At the opposite extreme was a woman psychologist, ordinarily bright and friendly, who had given no thought to a possible catatonic reaction. She had one so severe that Dr. Cohen says “it would have been difficult for a psychiatrist to pick her out of a room full of female catatonic schizophrenics.”
“Endure Not to Know.” If LSD is taken on three successive days, the subject builds up a tolerance for it and gets no effect from the normal safe dose, which is only 100 micrograms (1/300,000th of an ounce). After a few days, this wears off, and the same person can take LSD again. The drug is not addicting, though it may be habituating. A second experience is not likely to be a repeat of the first. A woman who had been preoccupied with external matters on her first dose decided, on the second, to look into her own soul. Typically, she became two people, but each was herself. One self asked: “What should be my relation to Ultimate Reality, to God?” And the second self answered: “Endure not to know.”

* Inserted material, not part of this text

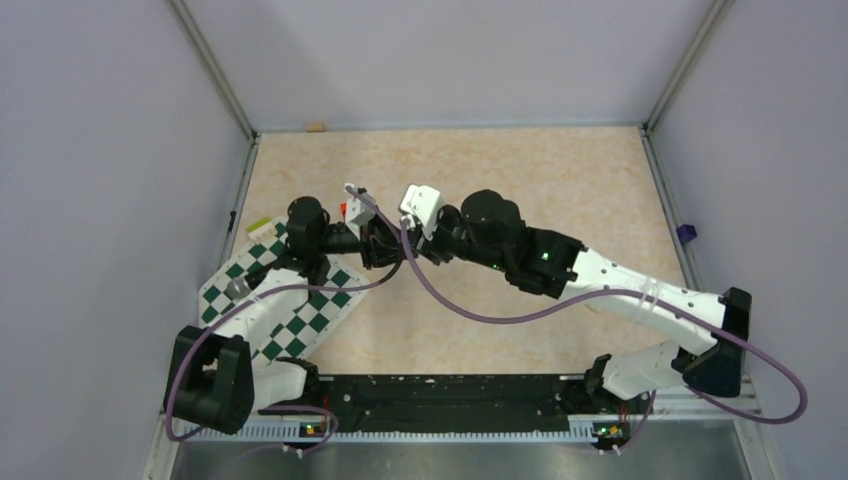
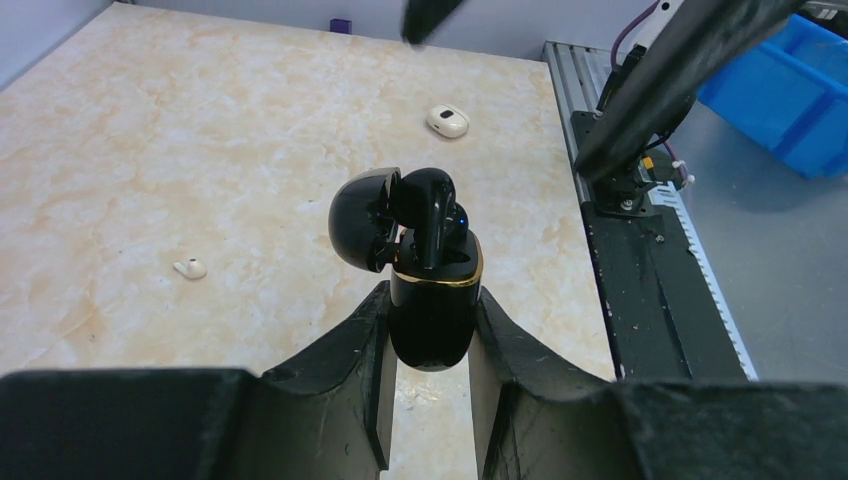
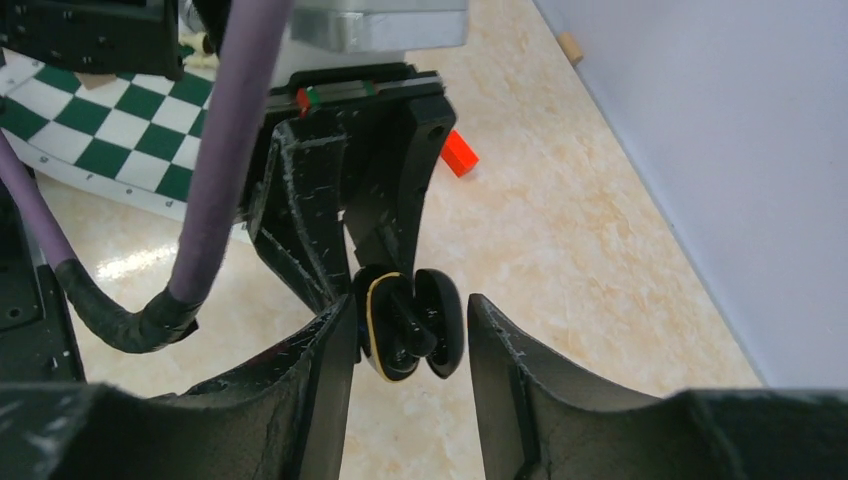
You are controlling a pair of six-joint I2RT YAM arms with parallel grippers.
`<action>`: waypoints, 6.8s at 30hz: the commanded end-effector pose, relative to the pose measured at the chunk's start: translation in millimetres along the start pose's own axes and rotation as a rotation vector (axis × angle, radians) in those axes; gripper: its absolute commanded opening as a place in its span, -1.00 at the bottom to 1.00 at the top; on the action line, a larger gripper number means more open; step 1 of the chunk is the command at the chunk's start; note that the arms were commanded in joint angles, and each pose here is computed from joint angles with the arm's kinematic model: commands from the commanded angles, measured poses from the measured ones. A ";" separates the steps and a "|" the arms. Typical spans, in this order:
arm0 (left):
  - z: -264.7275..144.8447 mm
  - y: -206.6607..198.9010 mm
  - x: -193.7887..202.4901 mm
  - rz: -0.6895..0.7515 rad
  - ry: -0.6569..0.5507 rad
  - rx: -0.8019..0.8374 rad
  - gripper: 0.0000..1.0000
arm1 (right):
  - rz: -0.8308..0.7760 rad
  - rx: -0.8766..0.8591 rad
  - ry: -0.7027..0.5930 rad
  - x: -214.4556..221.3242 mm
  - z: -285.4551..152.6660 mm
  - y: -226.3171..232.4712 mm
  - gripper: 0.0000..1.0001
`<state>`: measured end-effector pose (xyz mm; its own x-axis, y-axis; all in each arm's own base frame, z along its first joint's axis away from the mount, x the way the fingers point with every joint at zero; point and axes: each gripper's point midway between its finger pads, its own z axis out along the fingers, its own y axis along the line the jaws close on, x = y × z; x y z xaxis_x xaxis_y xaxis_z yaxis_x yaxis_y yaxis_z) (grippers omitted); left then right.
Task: Insert the wireless bluetooth earbuds into the charging case
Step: Place the earbud in the charging case, then close the charging case, then place the charging case at the center of the board.
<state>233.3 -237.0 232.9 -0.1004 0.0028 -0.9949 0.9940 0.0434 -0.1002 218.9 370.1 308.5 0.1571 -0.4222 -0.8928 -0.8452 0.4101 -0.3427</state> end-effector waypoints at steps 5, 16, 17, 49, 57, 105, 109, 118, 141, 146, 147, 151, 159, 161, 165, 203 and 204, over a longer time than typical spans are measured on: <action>-1.7 -12.2 -22.6 0.067 -0.048 0.035 -1.00 | 0.051 -0.026 -0.128 -51.6 -38.0 -25.3 -0.02; -1.7 -22.0 -40.8 0.027 -0.121 0.045 -1.00 | -0.128 -0.042 -0.136 -46.0 -69.9 -36.8 -0.30; -1.3 -21.1 -42.3 0.025 -0.134 0.035 -1.00 | -0.142 -0.045 -0.135 -45.8 -70.8 -36.8 -0.34; -5.7 3.4 -54.0 0.019 -0.355 -0.169 -0.99 | 0.053 0.062 -0.070 -35.6 -7.6 -56.5 -0.63; -5.0 3.1 -51.5 0.022 -0.344 -0.166 -0.99 | 0.073 0.030 -0.070 -35.1 0.6 -49.8 -0.64; -1.2 -2.1 -42.8 0.043 -0.300 -0.135 -0.99 | 0.046 -0.036 -0.090 -55.0 -9.1 -40.1 -0.65; -0.2 -6.9 -43.4 0.061 -0.286 -0.108 -0.99 | 0.030 -0.105 -0.102 -56.5 -17.7 -28.1 -0.64; 8.9 -33.8 -21.6 0.104 -0.119 0.088 -0.97 | 0.031 0.105 -0.136 -50.3 -38.5 -72.4 -0.17; 14.8 -50.8 -9.3 0.095 -0.066 0.184 -0.91 | 0.028 0.003 -0.073 36.6 -17.3 -49.7 0.91; 16.0 -49.3 -7.0 0.087 -0.060 0.184 -0.91 | 0.022 -0.064 -0.083 35.7 -19.9 -37.2 0.91; 16.3 -49.4 -7.0 0.086 -0.060 0.185 -0.91 | 0.020 -0.073 -0.088 34.5 -20.8 -35.7 0.91; 16.4 -48.3 -5.9 0.083 -0.057 0.180 -0.91 | 0.019 -0.109 -0.095 33.3 -22.9 -28.9 0.91; 17.4 -44.6 -4.1 0.073 -0.054 0.166 -0.91 | 0.013 -0.165 -0.122 26.0 -30.4 -19.5 0.91; 18.5 -38.7 -4.1 0.061 -0.054 0.136 -0.91 | 0.017 -0.128 -0.127 22.1 -32.0 -26.5 0.92; 22.4 -0.3 0.1 -0.004 -0.035 -0.048 -0.90 | 0.031 0.113 -0.106 16.7 -38.9 -73.3 0.94; 95.1 143.8 193.7 -0.914 0.412 -0.457 -0.67 | 0.047 0.943 -0.150 73.8 -185.1 -215.0 0.98; 95.7 143.5 195.7 -0.920 0.427 -0.461 -0.63 | 0.046 0.949 -0.149 73.7 -186.3 -215.6 0.98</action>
<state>360.9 -323.4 35.4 -0.8565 0.1063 -0.5051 0.4793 0.5267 -0.7020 320.5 108.8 351.5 0.1982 -0.3245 -0.9249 -0.1517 0.9221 -0.3560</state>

To Psychiatrist Cohen, some of the most interesting questions about LSD involve its value as an aid to psychotherapy, especially in the treatment of alcoholics. The main advantage, Dr. Cohen believes, is that the patient becomes better able to accept what are normally painful insights into his own shortcomings. He can observe himself with detachment, and this speeds treatment. There are some patients, though, especially those on the borderline of a psychosis, for whom LSD is definitely dangerous.
Antics & Reaction. In the last few years, Dr. Cohen and other reputable researchers have been disturbed by what he calls the “beatnik microculture” and its abuses of LSD and other hallucinogens. The danger, he says, is that public reaction against oddball antics may set back serious research for many years.
It is tempting, he suggests, to say that one gets from the LSD encounter what one deserves, but he quotes Aquinas for a more accurate summation: “Quidquid recipietur secundum modum recipientis recipietur”—our nature determines what we receive. But mankind will not always know its present mental limits. “The mind’s surmised and still unknown potential,” says Dr. Cohen, “is our future. The experience called hallucinogenic will play a role in leading us into the future.”